Night sounds and scents
A couple of nights ago, as I was gently drifting off to sleep, my olfactory senses were assaulted by the never-to-be-forgotten odor of skunk — ticked-off skunk, to be exact, right under my open window downwind — freshly manufactured, a silent-but-deadly, and if I’m completely honest, not all that unpleasant a fragrance, in a musky sort of heady-perfumed way!
Incorporating a number of flowers that scent the evening air is an important factor to include in the overall appeal of the garden; flowering tobacco (nicotiana) and Dame’s rockets are two of my favorites. Grow some of the old-fashioned roses that have intoxicating perfumes that the newer hybrids have not, and early evenings spent wandering in the garden will be made more memorable when more of the senses are engaged.

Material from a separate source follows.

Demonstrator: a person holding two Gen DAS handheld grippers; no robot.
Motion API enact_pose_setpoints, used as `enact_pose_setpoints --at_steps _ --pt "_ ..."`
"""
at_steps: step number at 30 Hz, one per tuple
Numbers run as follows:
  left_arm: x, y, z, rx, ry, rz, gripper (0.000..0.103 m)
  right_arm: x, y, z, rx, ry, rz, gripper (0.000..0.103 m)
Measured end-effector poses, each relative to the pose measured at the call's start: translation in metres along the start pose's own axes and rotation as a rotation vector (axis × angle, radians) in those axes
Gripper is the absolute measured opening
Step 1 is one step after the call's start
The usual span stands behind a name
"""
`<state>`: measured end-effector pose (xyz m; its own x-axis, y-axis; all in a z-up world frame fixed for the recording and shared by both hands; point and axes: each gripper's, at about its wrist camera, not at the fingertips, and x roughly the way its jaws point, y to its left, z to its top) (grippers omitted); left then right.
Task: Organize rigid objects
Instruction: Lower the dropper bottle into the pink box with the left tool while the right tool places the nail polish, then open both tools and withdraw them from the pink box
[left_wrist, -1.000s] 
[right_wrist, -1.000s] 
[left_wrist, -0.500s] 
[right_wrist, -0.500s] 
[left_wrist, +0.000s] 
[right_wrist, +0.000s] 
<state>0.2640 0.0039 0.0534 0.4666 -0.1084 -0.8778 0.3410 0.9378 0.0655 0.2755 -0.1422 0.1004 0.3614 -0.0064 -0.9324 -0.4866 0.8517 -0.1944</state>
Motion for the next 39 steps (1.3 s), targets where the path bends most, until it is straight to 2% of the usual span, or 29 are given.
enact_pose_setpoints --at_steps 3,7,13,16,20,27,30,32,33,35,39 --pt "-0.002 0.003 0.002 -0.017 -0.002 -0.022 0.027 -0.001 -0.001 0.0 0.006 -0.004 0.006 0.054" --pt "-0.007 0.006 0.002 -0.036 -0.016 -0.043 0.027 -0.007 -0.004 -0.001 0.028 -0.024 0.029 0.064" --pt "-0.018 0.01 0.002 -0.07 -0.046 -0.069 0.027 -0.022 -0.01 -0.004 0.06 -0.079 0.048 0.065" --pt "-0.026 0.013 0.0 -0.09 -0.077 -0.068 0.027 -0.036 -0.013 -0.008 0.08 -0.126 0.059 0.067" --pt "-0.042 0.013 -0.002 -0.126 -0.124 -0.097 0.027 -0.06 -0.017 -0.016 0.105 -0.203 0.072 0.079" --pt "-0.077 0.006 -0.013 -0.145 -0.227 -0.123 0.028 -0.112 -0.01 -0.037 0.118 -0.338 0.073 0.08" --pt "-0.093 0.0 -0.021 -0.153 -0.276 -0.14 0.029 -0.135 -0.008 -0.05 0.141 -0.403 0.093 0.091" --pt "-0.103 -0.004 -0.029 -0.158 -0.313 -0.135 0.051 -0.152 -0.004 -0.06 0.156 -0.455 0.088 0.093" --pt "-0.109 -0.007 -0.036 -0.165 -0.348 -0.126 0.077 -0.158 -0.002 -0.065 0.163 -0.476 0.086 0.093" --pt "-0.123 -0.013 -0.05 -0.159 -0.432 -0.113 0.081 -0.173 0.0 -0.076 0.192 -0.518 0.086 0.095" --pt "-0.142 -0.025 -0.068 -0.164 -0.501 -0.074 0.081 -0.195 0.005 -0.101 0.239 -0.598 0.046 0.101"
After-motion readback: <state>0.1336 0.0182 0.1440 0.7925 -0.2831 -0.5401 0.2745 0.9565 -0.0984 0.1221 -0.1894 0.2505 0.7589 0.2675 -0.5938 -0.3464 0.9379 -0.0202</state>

Sounds of rustling leaves, waving grasses, bats twittering and owls hooting are all friendly and comforting, but can barely compete against the constant noise of cars and trucks and the disturbance of sirens and “jake” brakes. This is what I miss most about not living in the forest any longer — the never silent, but enveloping quietness of things going about their business in a natural way, coyotes calling, deer snorting, foxes yipping, raccoons chattering and twigs snapping under pressure from unknown feet.
Weather events bring their own sounds to the evening hours — breezes and gales, rain, thunder, and the peculiar deadening softness of snow. I remember one winter when the temperatures were so low the trees were creaking and popping and it hurt to draw a deep breath. I think the trees felt the same way!
In the summer garden, the sound of water falling and splashing is enticing and inviting to a number of small creatures, beneficial insects included. I recently read of a solar-powered water fountain that I shall be adding to the sights and sounds of my garden next year, but meanwhile it’s time to put away the tools and hunker down for the winter.
It’s time to give the nights back to the creatures that live in them and wait for the return of the spring birds and their pre-dawn songs, and begin the cycle of life again.